DATASET RECORDS:
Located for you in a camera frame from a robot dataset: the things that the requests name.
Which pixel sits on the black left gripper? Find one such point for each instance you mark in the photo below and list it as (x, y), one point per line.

...

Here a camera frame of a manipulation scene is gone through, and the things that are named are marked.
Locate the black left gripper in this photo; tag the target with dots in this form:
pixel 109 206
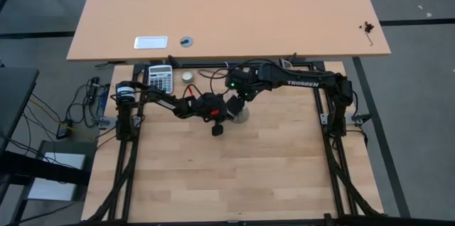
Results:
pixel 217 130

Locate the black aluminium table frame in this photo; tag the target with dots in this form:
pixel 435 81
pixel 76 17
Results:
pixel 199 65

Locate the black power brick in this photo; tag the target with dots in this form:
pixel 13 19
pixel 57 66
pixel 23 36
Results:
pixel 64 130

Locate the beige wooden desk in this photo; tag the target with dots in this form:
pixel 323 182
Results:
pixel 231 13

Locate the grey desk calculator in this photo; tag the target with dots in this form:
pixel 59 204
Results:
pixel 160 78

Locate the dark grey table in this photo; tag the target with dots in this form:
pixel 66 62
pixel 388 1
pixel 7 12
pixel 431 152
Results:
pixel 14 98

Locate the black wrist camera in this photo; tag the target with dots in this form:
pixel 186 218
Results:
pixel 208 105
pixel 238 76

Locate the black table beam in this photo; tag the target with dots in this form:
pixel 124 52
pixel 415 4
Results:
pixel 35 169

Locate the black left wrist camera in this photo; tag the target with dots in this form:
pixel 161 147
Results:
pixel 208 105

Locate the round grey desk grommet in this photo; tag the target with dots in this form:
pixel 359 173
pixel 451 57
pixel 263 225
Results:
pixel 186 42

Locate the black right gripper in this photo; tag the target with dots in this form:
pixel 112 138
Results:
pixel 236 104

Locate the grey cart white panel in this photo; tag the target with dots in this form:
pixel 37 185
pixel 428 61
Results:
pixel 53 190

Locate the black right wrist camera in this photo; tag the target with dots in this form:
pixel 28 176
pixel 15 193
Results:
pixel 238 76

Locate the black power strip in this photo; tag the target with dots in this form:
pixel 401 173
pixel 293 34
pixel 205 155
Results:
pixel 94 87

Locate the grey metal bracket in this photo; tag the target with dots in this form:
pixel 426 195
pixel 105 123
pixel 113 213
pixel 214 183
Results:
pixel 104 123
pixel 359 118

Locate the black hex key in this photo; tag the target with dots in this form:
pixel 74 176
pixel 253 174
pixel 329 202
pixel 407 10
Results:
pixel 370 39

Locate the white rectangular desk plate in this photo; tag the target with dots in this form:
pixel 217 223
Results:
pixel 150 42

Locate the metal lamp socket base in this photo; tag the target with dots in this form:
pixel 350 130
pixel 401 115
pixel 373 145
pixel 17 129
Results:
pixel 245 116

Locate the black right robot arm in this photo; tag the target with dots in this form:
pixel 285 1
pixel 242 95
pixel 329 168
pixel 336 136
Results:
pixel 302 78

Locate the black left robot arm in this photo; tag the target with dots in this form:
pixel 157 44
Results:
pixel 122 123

==

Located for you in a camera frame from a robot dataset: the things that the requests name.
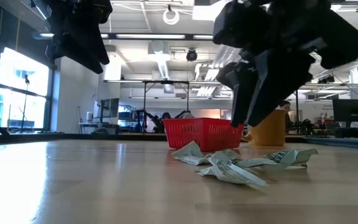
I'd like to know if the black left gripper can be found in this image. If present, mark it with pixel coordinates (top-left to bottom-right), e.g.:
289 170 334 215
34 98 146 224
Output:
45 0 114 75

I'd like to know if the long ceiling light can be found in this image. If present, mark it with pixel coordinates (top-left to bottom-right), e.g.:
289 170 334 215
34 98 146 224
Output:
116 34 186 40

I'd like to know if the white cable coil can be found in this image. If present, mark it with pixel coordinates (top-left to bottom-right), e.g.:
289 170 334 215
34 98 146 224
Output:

WHAT THE EXERCISE ASKS: Since only lines holding the word "desk" matter, count them in the data above and report the number alone.

PROBLEM SOLUTION: 4